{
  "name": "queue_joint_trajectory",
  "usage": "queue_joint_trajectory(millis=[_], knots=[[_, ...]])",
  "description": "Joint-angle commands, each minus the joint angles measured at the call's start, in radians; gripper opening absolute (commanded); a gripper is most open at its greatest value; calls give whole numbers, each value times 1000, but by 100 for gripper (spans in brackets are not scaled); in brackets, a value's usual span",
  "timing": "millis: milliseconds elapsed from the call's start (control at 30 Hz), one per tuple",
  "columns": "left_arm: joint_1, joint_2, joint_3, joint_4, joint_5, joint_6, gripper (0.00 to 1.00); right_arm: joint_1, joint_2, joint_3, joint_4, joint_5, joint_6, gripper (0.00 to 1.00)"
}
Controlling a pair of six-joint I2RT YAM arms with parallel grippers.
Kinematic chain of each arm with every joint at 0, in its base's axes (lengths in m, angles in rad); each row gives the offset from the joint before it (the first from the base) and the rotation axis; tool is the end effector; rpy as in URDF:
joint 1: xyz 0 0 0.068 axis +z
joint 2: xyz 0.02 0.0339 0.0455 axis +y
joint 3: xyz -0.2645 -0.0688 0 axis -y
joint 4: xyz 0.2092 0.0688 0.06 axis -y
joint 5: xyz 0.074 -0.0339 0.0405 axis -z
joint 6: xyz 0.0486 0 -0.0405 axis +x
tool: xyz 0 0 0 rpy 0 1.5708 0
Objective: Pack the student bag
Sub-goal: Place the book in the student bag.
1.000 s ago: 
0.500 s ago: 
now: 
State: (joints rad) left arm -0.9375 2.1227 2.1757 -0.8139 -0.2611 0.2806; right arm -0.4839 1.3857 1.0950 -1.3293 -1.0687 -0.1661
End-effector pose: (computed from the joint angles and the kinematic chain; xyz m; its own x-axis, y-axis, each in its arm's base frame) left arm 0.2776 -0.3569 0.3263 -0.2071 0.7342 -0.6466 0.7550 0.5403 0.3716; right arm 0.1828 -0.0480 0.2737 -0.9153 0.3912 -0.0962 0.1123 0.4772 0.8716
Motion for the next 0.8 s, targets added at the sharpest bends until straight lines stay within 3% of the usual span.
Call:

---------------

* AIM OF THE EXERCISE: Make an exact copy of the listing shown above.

* WRITTEN REPLY:
{
  "name": "queue_joint_trajectory",
  "usage": "queue_joint_trajectory(millis=[_], knots=[[_, ...]])",
  "description": "Joint-angle commands, each minus the joint angles measured at the call's start, in radians; gripper opening absolute (commanded); a gripper is most open at its greatest value; calls give whole numbers, each value times 1000, but by 100 for gripper (spans in brackets are not scaled); in brackets, a value's usual span",
  "timing": "millis: milliseconds elapsed from the call's start (control at 30 Hz), one per tuple",
  "columns": "left_arm: joint_1, joint_2, joint_3, joint_4, joint_5, joint_6, gripper (0.00 to 1.00); right_arm: joint_1, joint_2, joint_3, joint_4, joint_5, joint_6, gripper (0.00 to 1.00)"
}
Controlling a pair of six-joint I2RT YAM arms with parallel grippers.
Kinematic chain of each arm with every joint at 0, in its base's axes (lengths in m, angles in rad); each row gives the offset from the joint before it (the first from the base) and the rotation axis; tool is the end effector; rpy as in URDF:
joint 1: xyz 0 0 0.068 axis +z
joint 2: xyz 0.02 0.0339 0.0455 axis +y
joint 3: xyz -0.2645 -0.0688 0 axis -y
joint 4: xyz 0.2092 0.0688 0.06 axis -y
joint 5: xyz 0.074 -0.0339 0.0405 axis -z
joint 6: xyz 0.0486 0 -0.0405 axis +x
tool: xyz 0 0 0 rpy 0 1.5708 0
Objective: Pack the student bag
Sub-goal: Place the book in the student bag.
1.000 s ago: 
0.500 s ago: 
now: 
State: (joints rad) left arm -0.9375 2.1227 2.1757 -0.8139 -0.2611 0.2806; right arm -0.4839 1.3857 1.0950 -1.3293 -1.0687 -0.1661
End-effector pose: (computed from the joint angles and the kinematic chain; xyz m; its own x-axis, y-axis, each in its arm's base frame) left arm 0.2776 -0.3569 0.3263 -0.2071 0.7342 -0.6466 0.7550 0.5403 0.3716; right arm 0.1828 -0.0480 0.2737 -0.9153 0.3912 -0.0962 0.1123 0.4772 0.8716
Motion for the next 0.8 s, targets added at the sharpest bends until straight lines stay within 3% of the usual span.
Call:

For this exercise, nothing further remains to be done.